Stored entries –
--- START ---

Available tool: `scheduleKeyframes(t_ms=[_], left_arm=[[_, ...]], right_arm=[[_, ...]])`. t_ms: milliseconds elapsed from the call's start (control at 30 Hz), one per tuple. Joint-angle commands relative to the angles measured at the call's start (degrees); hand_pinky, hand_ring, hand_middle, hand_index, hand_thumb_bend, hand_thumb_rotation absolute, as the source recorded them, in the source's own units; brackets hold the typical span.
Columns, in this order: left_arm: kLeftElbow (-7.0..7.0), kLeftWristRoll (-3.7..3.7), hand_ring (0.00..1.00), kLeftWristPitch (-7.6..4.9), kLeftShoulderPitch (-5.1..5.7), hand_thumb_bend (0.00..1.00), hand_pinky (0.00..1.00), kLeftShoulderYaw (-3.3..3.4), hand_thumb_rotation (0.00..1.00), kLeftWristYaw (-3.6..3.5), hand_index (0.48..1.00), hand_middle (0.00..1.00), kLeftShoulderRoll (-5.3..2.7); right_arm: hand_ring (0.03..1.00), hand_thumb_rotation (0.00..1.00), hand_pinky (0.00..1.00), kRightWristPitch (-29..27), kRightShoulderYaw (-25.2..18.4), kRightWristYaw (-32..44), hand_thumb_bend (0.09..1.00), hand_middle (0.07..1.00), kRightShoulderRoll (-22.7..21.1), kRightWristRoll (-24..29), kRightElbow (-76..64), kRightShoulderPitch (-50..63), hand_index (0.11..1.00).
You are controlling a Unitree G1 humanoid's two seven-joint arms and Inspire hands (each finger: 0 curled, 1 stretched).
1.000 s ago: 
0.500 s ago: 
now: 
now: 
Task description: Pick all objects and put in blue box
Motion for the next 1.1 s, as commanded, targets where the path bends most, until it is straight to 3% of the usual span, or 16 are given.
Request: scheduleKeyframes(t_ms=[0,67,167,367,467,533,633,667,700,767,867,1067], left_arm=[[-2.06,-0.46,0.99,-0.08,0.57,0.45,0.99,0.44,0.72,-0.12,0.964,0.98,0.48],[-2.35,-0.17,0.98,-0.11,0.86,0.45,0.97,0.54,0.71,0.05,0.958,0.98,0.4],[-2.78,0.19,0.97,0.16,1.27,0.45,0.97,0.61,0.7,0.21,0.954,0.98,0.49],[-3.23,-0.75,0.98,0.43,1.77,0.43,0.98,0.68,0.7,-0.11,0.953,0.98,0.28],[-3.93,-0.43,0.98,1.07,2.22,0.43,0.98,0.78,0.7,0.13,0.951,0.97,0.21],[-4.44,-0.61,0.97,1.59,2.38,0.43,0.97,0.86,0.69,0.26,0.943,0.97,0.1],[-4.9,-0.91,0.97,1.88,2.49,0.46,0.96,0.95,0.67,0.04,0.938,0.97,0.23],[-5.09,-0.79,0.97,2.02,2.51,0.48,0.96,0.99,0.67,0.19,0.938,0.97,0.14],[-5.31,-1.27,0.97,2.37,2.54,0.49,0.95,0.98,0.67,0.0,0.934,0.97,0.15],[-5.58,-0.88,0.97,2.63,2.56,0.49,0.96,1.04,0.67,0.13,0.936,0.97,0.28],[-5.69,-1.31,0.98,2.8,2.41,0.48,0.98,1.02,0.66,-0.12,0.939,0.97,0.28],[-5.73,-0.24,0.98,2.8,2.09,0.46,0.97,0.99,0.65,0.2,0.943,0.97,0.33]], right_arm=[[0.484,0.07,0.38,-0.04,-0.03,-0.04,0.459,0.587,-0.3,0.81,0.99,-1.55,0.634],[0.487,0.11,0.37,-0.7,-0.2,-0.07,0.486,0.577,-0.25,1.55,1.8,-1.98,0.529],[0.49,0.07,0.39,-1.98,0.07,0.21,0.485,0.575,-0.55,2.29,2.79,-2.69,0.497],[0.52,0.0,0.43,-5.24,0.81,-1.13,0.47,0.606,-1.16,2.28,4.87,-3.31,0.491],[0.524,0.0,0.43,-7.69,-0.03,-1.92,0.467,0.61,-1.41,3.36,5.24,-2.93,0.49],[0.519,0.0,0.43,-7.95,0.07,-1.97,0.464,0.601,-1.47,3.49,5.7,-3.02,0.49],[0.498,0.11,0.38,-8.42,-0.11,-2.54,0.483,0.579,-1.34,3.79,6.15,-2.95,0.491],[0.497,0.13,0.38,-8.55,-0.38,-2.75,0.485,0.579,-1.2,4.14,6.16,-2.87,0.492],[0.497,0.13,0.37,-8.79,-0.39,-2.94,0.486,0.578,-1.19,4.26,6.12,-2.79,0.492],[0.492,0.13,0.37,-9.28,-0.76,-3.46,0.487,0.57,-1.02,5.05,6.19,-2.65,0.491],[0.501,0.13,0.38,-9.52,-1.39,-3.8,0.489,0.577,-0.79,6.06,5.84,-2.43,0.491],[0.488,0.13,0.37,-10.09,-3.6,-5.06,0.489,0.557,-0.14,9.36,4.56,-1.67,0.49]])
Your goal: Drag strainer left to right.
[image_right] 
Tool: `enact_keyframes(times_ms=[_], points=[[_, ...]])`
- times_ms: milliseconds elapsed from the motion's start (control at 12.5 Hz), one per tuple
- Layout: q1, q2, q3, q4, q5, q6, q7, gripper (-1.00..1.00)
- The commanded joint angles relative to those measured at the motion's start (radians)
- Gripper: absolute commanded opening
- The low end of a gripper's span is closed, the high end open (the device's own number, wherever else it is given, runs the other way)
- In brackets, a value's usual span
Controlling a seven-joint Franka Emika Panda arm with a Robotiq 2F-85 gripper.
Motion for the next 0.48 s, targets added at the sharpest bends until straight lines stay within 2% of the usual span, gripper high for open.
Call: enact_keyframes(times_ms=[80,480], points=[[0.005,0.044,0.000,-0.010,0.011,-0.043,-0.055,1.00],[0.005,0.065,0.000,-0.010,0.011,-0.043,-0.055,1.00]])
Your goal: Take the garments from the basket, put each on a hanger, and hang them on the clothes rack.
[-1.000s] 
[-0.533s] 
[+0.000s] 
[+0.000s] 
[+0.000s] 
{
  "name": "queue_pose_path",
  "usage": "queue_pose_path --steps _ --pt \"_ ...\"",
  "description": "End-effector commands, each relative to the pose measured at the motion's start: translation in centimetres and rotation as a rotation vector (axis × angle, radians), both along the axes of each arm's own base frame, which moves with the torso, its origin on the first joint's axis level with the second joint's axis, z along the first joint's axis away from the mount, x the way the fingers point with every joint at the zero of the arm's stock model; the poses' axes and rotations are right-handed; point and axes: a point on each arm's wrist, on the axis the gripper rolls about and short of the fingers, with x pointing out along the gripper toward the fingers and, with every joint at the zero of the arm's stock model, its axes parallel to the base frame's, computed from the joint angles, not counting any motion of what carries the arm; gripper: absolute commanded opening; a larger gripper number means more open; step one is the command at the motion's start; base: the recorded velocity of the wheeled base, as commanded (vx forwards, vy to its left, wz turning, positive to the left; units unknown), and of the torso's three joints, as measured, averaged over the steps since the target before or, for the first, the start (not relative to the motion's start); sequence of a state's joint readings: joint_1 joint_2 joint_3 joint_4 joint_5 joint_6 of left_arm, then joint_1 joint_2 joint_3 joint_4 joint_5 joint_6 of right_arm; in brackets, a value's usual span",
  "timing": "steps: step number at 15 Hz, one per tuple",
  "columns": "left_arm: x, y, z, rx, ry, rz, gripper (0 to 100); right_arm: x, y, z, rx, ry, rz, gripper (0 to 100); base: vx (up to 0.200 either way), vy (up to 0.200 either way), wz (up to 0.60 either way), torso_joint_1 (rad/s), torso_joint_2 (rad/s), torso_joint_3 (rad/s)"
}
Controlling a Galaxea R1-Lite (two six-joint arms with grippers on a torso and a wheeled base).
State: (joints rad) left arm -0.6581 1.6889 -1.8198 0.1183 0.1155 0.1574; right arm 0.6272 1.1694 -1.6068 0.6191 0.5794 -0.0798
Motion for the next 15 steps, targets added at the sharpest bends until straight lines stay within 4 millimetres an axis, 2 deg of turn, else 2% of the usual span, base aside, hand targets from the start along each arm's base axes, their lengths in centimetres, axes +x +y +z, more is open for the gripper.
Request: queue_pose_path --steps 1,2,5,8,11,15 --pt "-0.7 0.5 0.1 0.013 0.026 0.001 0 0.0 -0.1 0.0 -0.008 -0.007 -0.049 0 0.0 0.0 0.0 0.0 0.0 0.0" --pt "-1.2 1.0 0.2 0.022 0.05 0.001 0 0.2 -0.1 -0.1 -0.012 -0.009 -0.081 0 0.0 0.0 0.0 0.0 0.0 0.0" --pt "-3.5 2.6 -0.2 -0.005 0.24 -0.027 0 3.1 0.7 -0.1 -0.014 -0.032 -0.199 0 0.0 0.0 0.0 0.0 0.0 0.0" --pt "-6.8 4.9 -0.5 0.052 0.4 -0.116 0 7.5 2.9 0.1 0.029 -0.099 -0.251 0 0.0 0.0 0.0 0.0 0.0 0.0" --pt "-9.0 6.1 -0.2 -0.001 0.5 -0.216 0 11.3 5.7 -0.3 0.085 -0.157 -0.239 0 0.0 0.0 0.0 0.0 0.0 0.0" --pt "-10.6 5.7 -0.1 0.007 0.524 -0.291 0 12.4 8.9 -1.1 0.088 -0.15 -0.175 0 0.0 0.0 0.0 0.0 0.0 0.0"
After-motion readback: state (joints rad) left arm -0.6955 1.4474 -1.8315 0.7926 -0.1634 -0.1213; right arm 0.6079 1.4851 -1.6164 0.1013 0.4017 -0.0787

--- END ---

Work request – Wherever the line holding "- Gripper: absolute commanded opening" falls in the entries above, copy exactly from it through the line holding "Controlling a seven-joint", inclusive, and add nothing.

Exercise solution –
- Gripper: absolute commanded opening
- The low end of a gripper's span is closed, the high end open (the device's own number, wherever else it is given, runs the other way)
- In brackets, a value's usual span
Controlling a seven-joint Franka Emika Panda arm with a Robotiq 2F-85 gripper.

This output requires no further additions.